▸ TASK TO CARRY OUT
Among the entries that follow, find every line with the word "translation" and list it.

Records from a data collection
□ □ □ □ □

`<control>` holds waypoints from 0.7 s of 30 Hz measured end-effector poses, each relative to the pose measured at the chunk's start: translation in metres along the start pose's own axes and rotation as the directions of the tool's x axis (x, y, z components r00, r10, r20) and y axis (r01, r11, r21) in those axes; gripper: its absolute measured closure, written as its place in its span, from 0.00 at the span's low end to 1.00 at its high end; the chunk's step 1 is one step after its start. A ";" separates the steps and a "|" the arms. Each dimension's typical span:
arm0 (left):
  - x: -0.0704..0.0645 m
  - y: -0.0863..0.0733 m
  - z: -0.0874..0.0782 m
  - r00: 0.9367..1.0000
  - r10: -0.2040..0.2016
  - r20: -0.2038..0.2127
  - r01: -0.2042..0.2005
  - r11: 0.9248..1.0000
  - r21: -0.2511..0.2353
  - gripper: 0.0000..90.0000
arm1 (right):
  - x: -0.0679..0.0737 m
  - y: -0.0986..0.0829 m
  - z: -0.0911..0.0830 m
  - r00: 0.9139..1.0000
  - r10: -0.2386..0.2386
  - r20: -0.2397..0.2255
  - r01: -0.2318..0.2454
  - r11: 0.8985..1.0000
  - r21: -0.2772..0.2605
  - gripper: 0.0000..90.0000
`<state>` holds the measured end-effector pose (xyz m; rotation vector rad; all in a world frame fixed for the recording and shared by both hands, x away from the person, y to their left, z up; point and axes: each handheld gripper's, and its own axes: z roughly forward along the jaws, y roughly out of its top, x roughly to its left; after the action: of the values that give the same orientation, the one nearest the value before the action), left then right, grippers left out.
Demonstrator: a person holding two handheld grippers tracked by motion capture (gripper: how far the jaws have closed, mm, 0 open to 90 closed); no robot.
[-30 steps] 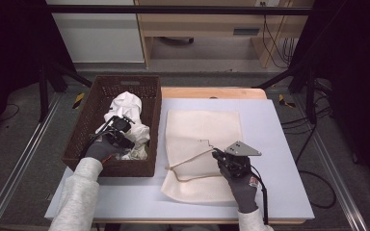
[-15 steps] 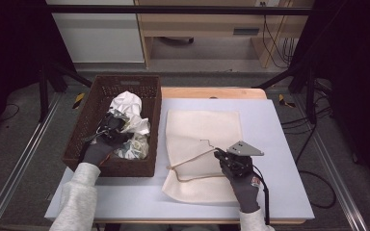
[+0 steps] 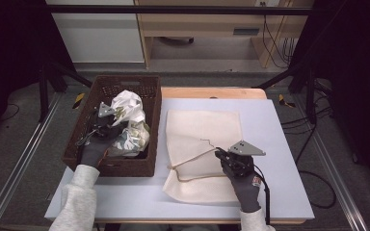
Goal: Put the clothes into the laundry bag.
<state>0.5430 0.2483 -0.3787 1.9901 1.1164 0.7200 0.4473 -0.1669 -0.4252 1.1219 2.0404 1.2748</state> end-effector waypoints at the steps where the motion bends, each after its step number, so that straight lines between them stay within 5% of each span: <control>1: 0.001 0.001 -0.002 1.000 -0.005 -0.005 0.005 1.000 -0.018 0.81 | 0.000 0.000 0.000 1.000 0.001 0.000 -0.001 1.000 0.001 0.96; 5: 0.004 0.003 -0.012 0.999 -0.040 -0.033 0.036 0.994 -0.099 0.81 | 0.000 0.000 0.000 1.000 -0.001 0.001 0.001 1.000 0.000 0.96; 12: 0.008 0.014 -0.032 0.997 -0.042 -0.072 0.028 0.982 -0.187 0.81 | -0.001 0.001 -0.002 1.000 0.001 0.004 -0.001 1.000 -0.009 0.96; 21: 0.015 0.030 -0.070 0.994 -0.050 -0.092 0.019 0.951 -0.310 0.81 | -0.002 0.001 -0.003 1.000 0.004 0.007 -0.004 1.000 -0.011 0.96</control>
<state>0.5115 0.2732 -0.3128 1.6818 1.0227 0.9235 0.4465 -0.1697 -0.4234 1.1240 2.0253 1.2805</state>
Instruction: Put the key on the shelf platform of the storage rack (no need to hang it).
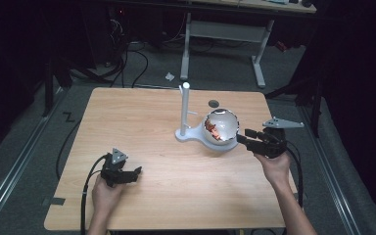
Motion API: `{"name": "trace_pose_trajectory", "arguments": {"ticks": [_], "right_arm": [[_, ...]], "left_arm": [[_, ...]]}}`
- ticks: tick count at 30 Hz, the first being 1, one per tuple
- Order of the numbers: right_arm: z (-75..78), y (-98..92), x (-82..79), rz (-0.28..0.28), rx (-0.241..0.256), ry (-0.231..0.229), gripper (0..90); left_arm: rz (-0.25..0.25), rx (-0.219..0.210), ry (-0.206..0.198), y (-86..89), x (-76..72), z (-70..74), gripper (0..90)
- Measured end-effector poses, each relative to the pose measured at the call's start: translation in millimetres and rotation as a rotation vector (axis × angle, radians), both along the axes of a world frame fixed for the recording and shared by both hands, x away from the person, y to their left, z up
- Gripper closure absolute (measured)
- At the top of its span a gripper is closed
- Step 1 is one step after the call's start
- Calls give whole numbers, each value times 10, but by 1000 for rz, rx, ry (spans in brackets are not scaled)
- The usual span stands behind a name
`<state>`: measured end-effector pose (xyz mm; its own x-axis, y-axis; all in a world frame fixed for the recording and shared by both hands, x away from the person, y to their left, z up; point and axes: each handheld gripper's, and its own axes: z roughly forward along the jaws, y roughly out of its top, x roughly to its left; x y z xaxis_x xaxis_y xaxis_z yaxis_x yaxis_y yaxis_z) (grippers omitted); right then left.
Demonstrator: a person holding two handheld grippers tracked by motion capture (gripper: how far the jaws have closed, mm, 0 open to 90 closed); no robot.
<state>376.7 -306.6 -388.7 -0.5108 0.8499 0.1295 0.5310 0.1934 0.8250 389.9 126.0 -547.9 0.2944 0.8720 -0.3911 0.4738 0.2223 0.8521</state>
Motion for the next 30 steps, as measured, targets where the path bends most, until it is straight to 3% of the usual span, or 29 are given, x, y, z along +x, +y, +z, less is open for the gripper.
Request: {"name": "trace_pose_trajectory", "arguments": {"ticks": [3, 14, 30], "right_arm": [[-24, -13, -51, -1, 31, -2, 528], [-176, -69, -195, -4, 57, 14, 527], [-448, 82, -250, 29, 82, 52, 526]], "left_arm": [[0, 1, 0, 0, 0, 0, 204], [-1, 3, 1, 1, -1, 0, 205], [-1, 3, 1, 1, -1, 0, 204]]}}
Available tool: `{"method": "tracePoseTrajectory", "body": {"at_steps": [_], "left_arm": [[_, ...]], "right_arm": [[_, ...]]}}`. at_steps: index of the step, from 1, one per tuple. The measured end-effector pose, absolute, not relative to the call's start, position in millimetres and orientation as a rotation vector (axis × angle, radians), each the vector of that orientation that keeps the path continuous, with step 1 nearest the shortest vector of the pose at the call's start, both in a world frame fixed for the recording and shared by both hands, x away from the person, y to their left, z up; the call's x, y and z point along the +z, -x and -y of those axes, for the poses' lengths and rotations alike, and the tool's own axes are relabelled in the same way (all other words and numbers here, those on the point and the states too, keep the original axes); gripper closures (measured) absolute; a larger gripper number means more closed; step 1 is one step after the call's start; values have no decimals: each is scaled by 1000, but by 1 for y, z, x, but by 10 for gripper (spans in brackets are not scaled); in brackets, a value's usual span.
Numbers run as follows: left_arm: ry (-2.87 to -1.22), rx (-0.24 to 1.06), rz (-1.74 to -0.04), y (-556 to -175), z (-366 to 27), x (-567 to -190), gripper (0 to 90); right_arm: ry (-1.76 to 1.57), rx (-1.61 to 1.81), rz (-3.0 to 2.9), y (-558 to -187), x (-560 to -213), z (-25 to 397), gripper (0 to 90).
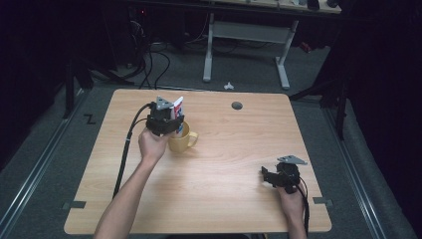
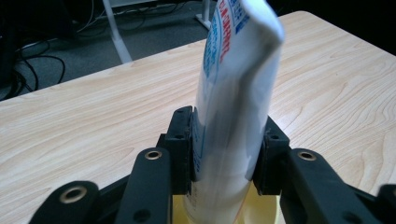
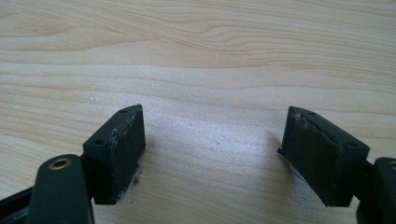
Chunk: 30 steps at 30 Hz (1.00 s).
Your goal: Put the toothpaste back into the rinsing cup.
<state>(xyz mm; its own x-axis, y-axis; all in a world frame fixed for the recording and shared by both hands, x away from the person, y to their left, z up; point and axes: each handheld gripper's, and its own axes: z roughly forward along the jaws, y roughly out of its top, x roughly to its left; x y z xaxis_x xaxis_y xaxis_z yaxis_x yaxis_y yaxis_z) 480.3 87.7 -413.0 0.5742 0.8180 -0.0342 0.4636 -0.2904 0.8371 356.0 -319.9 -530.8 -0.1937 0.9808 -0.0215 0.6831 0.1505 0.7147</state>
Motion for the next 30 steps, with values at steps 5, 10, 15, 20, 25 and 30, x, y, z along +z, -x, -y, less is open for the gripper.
{"method": "tracePoseTrajectory", "body": {"at_steps": [5,10,15,20,25,30], "left_arm": [[-1948,514,-1038,-482,-86,-419,651],[-1950,514,-1049,-484,-86,-424,651],[-1949,513,-1059,-485,-87,-428,652],[-1948,510,-1066,-486,-86,-434,652],[-1954,505,-1075,-487,-85,-439,652],[-1961,509,-1074,-487,-83,-440,652]], "right_arm": [[-1581,798,-1941,-356,-531,320,216],[-1581,797,-1942,-356,-531,320,216],[-1581,797,-1942,-356,-531,320,216],[-1581,797,-1942,-356,-531,320,216],[-1581,797,-1943,-356,-531,320,216],[-1581,797,-1943,-356,-531,320,216]]}}
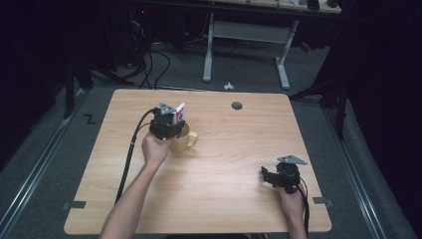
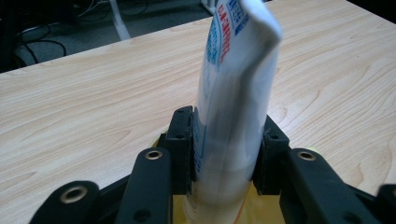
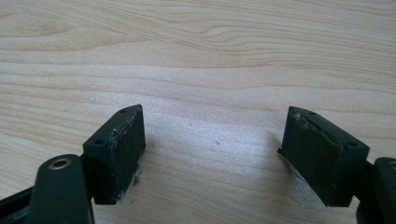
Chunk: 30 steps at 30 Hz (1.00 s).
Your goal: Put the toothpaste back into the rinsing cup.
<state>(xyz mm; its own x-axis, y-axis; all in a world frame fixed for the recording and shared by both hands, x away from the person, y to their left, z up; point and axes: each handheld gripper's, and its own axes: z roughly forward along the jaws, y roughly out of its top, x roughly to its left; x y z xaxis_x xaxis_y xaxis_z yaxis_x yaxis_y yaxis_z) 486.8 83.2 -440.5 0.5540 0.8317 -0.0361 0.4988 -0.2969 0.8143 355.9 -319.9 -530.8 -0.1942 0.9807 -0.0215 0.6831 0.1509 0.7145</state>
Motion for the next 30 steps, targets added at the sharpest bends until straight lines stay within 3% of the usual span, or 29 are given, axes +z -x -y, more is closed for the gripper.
{"method": "tracePoseTrajectory", "body": {"at_steps": [30], "left_arm": [[-2014,520,-1086,-489,-83,-453,649]], "right_arm": [[-1581,797,-1943,-356,-531,320,216]]}}
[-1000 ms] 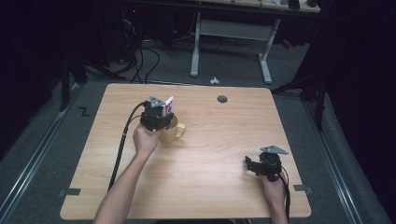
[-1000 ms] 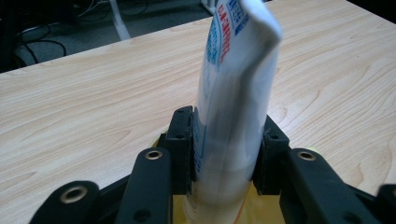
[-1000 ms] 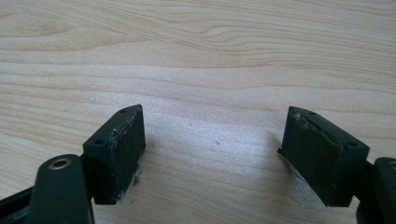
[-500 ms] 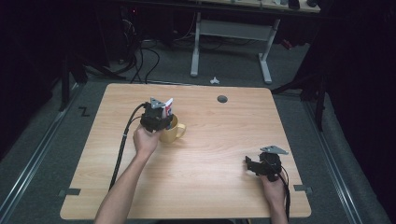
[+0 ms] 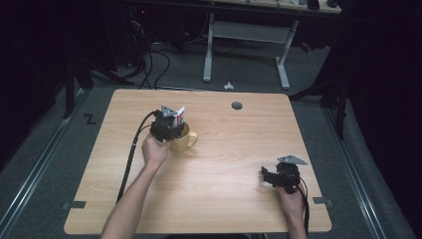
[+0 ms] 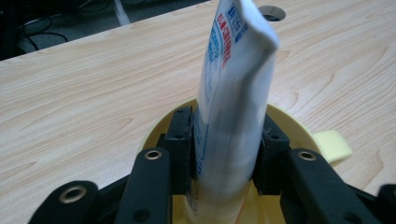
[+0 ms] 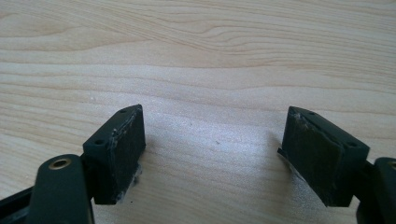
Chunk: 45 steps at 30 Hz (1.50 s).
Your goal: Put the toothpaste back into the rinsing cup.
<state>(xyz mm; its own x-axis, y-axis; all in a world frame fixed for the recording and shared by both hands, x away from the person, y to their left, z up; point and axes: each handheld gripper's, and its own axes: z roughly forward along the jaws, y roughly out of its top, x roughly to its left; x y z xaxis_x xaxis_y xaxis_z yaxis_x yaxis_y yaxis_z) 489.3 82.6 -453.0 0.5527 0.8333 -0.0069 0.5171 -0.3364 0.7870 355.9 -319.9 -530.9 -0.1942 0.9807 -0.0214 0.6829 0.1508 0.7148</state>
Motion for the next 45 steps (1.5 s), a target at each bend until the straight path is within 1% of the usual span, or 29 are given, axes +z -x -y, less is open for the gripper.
{"method": "tracePoseTrajectory", "body": {"at_steps": [8,18,20,23,25,28,32,41,45], "left_arm": [[-2018,514,-1085,-489,-84,-454,644],[-2004,538,-1069,-485,-87,-449,627],[-2002,534,-1072,-485,-88,-449,605],[-1984,513,-1094,-485,-91,-451,539],[-1979,512,-1106,-485,-93,-452,512],[-1968,494,-1105,-483,-96,-451,488],[-1966,511,-1094,-481,-95,-449,449],[-1969,527,-1082,-477,-95,-446,412],[-1974,547,-1081,-475,-95,-444,371]], "right_arm": [[-1581,797,-1943,-356,-531,320,216],[-1581,797,-1943,-356,-531,320,216],[-1581,797,-1943,-356,-531,320,216],[-1580,798,-1942,-356,-531,320,216],[-1580,798,-1942,-356,-531,320,216],[-1580,798,-1943,-356,-531,320,216],[-1580,798,-1943,-356,-531,320,216],[-1580,798,-1943,-356,-531,320,216],[-1580,798,-1943,-356,-531,320,216]]}}
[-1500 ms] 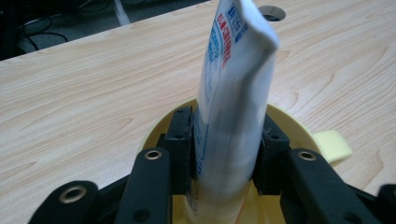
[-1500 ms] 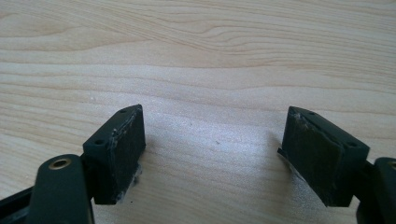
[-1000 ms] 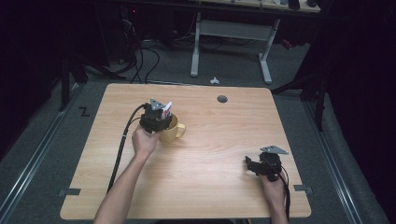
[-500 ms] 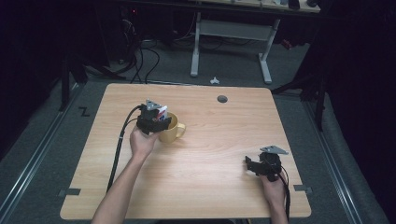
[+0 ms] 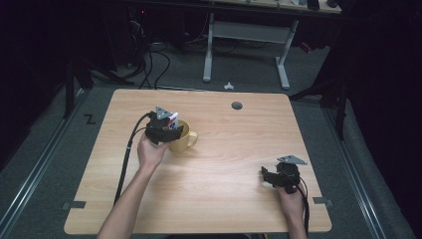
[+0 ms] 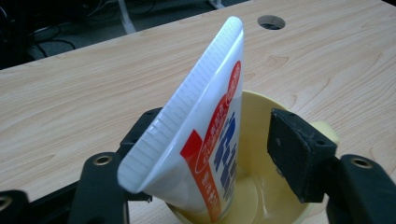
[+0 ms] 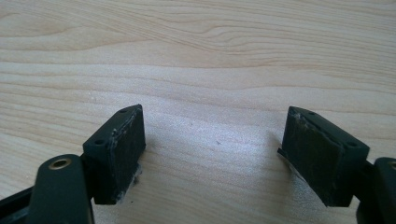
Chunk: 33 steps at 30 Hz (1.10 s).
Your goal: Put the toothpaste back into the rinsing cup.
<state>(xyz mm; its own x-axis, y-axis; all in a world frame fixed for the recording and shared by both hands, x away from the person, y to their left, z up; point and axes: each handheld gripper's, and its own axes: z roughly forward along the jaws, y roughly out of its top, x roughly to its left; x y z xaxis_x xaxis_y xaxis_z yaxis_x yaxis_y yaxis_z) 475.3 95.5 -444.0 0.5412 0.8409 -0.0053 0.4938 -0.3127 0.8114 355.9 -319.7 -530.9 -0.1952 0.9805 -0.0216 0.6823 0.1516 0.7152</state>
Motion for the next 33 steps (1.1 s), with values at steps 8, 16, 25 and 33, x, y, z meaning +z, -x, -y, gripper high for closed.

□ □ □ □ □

▸ EXERCISE RESPONSE
`<control>` holds waypoints from 0.7 s of 30 Hz measured end-effector poses, each relative to the pose measured at the chunk's start: translation in metres along the start pose's own axes and rotation as the directions of the tool's x axis (x, y, z components r00, r10, r20) and y axis (r01, r11, r21) in those axes; gripper: its absolute measured closure, written as its place in its span, from 0.00 at the span's low end to 1.00 at its high end; the chunk's step 1 is one step after its start. A ";" separates the steps and a "|" the arms. Each dimension's typical span:
- Measured end-effector poses, each relative to the pose measured at the call's start: translation in millimetres and rotation as a rotation vector (axis × angle, radians), both along the axes of a world frame fixed for the recording and shared by both hands, x away from the person, y to their left, z up

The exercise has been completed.